### Exercise
What is needed is an exact transcription of every record below.

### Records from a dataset

--*--

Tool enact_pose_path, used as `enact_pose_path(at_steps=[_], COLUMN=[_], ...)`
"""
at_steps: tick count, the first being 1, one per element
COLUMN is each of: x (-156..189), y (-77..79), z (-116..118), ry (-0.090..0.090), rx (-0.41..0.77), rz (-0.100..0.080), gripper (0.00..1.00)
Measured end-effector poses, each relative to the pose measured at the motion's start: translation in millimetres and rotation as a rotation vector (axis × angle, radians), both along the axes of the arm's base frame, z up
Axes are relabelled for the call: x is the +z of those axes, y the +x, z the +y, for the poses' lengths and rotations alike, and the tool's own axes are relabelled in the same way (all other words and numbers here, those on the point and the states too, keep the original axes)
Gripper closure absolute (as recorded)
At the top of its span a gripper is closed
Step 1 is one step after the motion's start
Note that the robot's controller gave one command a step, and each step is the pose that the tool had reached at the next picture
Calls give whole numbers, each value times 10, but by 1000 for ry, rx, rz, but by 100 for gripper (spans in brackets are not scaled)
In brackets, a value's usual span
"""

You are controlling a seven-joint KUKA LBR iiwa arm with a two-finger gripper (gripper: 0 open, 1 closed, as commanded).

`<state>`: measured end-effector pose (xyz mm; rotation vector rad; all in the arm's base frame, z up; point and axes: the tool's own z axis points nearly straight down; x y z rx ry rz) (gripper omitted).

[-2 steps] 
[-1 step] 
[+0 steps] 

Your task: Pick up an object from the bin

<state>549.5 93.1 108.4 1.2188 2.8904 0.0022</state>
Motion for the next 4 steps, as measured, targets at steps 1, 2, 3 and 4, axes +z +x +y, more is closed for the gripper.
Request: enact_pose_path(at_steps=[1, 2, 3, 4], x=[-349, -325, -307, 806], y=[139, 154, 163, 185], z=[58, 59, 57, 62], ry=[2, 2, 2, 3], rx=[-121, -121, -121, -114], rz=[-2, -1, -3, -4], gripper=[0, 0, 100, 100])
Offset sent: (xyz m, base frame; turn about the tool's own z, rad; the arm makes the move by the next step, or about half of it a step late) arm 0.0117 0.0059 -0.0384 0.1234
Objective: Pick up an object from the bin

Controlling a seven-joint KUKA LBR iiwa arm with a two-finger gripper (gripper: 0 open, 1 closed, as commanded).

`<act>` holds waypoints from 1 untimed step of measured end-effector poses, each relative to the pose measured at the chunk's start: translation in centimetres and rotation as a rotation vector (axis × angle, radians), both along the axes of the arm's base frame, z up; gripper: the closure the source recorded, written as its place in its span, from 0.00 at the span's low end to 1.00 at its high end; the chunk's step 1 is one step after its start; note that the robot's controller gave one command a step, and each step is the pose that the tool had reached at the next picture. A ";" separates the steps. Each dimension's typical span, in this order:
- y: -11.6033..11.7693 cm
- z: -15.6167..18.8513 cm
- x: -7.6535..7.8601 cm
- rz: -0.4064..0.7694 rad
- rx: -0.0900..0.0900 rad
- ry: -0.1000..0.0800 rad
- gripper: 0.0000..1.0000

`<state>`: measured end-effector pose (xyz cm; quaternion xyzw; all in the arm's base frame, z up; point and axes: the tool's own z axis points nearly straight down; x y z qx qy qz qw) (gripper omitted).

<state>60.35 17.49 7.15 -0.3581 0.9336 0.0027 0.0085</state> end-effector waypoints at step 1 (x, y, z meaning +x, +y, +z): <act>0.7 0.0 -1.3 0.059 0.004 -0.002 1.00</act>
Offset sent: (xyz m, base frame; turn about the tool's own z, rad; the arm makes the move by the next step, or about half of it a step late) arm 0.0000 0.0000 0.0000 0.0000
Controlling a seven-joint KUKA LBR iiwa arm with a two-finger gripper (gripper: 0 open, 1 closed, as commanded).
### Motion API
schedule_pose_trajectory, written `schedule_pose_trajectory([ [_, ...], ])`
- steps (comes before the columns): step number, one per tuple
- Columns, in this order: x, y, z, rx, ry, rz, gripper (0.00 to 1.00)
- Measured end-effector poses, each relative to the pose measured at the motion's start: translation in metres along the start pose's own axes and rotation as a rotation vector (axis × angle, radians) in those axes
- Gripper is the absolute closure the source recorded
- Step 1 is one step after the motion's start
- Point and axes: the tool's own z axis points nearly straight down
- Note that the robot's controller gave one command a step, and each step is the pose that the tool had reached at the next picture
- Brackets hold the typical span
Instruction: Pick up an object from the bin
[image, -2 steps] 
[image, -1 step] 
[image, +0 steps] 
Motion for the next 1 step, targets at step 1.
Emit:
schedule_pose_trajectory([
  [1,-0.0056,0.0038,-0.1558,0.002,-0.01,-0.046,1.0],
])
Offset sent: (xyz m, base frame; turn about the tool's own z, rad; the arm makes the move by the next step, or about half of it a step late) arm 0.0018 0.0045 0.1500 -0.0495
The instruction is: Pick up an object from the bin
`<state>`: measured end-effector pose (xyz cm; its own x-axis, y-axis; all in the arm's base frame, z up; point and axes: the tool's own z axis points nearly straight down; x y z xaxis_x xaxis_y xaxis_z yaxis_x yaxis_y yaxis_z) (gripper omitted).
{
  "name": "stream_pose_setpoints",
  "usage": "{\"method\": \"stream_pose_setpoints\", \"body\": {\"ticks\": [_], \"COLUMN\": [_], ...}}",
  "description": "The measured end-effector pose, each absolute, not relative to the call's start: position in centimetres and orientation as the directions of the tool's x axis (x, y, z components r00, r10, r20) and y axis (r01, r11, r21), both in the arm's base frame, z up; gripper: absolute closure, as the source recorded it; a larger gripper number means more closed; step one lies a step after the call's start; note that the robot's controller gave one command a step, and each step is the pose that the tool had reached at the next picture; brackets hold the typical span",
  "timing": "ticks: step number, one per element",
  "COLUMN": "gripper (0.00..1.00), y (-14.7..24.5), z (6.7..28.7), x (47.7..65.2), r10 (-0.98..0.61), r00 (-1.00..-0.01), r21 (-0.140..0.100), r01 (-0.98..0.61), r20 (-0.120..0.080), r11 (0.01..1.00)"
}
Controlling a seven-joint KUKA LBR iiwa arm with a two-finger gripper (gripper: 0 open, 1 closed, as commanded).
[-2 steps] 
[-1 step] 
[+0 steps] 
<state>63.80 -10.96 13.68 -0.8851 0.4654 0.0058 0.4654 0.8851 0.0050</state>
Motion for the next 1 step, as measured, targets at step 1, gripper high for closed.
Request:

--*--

### Exercise solution
Tool enact_pose_path, used as `enact_pose_path(at_steps=[_], COLUMN=[_], ...)`
"""
at_steps: tick count, the first being 1, one per element
COLUMN is each of: x (-156..189), y (-77..79), z (-116..118), ry (-0.090..0.090), rx (-0.41..0.77), rz (-0.100..0.080), gripper (0.00..1.00)
Measured end-effector poses, each relative to the pose measured at the motion's start: translation in millimetres and rotation as a rotation vector (axis × angle, radians), both along the axes of the arm's base frame, z up
Axes are relabelled for the call: x is the +z of those axes, y the +x, z the +y, for the poses' lengths and rotations alike, and the tool's own axes are relabelled in the same way (all other words and numbers here, those on the point and the states too, keep the original axes)
Gripper closure absolute (as recorded)
At the top of its span a gripper is closed
Step 1 is one step after the motion's start
Note that the robot's controller gave one command a step, and each step is the pose that the tool had reached at the next picture
Calls give whole numbers, each value times 10, but by 1000 for ry, rx, rz, but by 100 for gripper (spans in brackets are not scaled)
In brackets, a value's usual span
"""

You are controlling a seven-joint KUKA LBR iiwa arm with a two-finger gripper (gripper: 0 open, 1 closed, as commanded).

`<state>`: measured end-effector pose (xyz mm; rotation vector rad; all in the arm's base frame, z up; point and axes: the tool's own z axis points nearly straight down; x y z rx ry rz) (gripper omitted).

[-2 steps] 
[-1 step] 
[+0 steps] 

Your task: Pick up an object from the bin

<state>549.5 93.1 108.4 1.2188 2.8904 0.0022</state>
Motion for the next 4 steps, as measured, targets at steps 1, 2, 3 and 4, axes +z +x +y, more is closed for the gripper.
Request: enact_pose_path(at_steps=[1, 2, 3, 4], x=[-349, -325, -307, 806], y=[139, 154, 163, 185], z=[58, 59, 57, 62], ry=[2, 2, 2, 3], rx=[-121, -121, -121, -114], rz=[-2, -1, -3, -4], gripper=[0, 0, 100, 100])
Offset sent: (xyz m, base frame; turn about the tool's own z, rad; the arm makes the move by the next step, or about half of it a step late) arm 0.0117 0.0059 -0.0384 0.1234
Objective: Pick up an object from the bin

Controlling a seven-joint KUKA LBR iiwa arm with a two-finger gripper (gripper: 0 open, 1 closed, as commanded).

`<act>` holds waypoints from 1 untimed step of measured end-effector poses, each relative to the pose measured at the chunk's start: translation in centimetres and rotation as a rotation vector (axis × angle, radians), both along the axes of the arm's base frame, z up; gripper: the closure the source recorded, written as its place in its span, from 0.00 at the span's low end to 1.00 at its high end; the chunk's step 1 is one step after its start; note that the robot's controller gave one command a step, and each step is the pose that the tool had reached at the next picture. A ";" separates the steps. Each dimension's typical span, in this order:
- y: -11.6033..11.7693 cm
- z: -15.6167..18.8513 cm
- x: -7.6535..7.8601 cm
- rz: -0.4064..0.7694 rad
- rx: -0.0900..0.0900 rad
- ry: -0.1000..0.0800 rad
- gripper: 0.0000..1.0000

`<state>`: measured end-effector pose (xyz cm; quaternion xyzw; all in the arm's base frame, z up; point and axes: the tool's own z axis points nearly straight down; x y z qx qy qz qw) (gripper omitted).

<state>60.35 17.49 7.15 -0.3581 0.9336 0.0027 0.0085</state> end-effector waypoints at step 1 (x, y, z meaning +x, +y, +z): <act>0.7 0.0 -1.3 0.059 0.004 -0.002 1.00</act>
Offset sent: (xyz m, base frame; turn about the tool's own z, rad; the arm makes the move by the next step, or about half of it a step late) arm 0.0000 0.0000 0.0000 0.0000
Controlling a seven-joint KUKA LBR iiwa arm with a two-finger gripper (gripper: 0 open, 1 closed, as commanded).
### Motion API
schedule_pose_trajectory, written `schedule_pose_trajectory([ [_, ...], ])`
- steps (comes before the columns): step number, one per tuple
- Columns, in this order: x, y, z, rx, ry, rz, gripper (0.00 to 1.00)
- Measured end-effector poses, each relative to the pose measured at the motion's start: translation in metres along the start pose's own axes and rotation as a rotation vector (axis × angle, radians) in those axes
- Gripper is the absolute closure the source recorded
- Step 1 is one step after the motion's start
- Point and axes: the tool's own z axis points nearly straight down
- Note that the robot's controller gave one command a step, and each step is the pose that the tool had reached at the next picture
- Brackets hold the typical span
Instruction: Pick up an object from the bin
[image, -2 steps] 
[image, -1 step] 
[image, +0 steps] 
Motion for the next 1 step, targets at step 1.
Emit:
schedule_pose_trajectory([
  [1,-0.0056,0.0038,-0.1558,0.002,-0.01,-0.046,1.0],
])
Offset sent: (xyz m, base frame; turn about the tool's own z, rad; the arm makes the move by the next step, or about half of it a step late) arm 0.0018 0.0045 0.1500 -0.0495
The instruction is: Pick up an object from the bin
`<state>`: measured end-effector pose (xyz cm; its own x-axis, y-axis; all in the arm's base frame, z up; point and axes: the tool's own z axis points nearly straight down; x y z xaxis_x xaxis_y xaxis_z yaxis_x yaxis_y yaxis_z) (gripper omitted).
{
  "name": "stream_pose_setpoints",
  "usage": "{\"method\": \"stream_pose_setpoints\", \"body\": {\"ticks\": [_], \"COLUMN\": [_], ...}}",
  "description": "The measured end-effector pose, each absolute, not relative to the call's start: position in centimetres and orientation as the directions of the tool's x axis (x, y, z components r00, r10, r20) and y axis (r01, r11, r21), both in the arm's base frame, z up; gripper: absolute closure, as the source recorded it; a larger gripper number means more closed; step one lies a step after the call's start; note that the robot's controller gave one command a step, and each step is the pose that the tool had reached at the next picture; brackets hold the typical span",
  "timing": "ticks: step number, one per element",
  "COLUMN": "gripper (0.00..1.00), y (-14.7..24.5), z (6.7..28.7), x (47.7..65.2), r10 (-0.98..0.61), r00 (-1.00..-0.01), r21 (-0.140..0.100), r01 (-0.98..0.61), r20 (-0.120..0.080), r11 (0.01..1.00)"
}
Controlling a seven-joint KUKA LBR iiwa arm with a two-finger gripper (gripper: 0 open, 1 closed, as commanded).
[-2 steps] 
[-1 step] 
[+0 steps] 
<state>63.80 -10.96 13.68 -0.8851 0.4654 0.0058 0.4654 0.8851 0.0050</state>
Motion for the next 1 step, as measured, targets at step 1, gripper high for closed.
Request:

No further output is required here.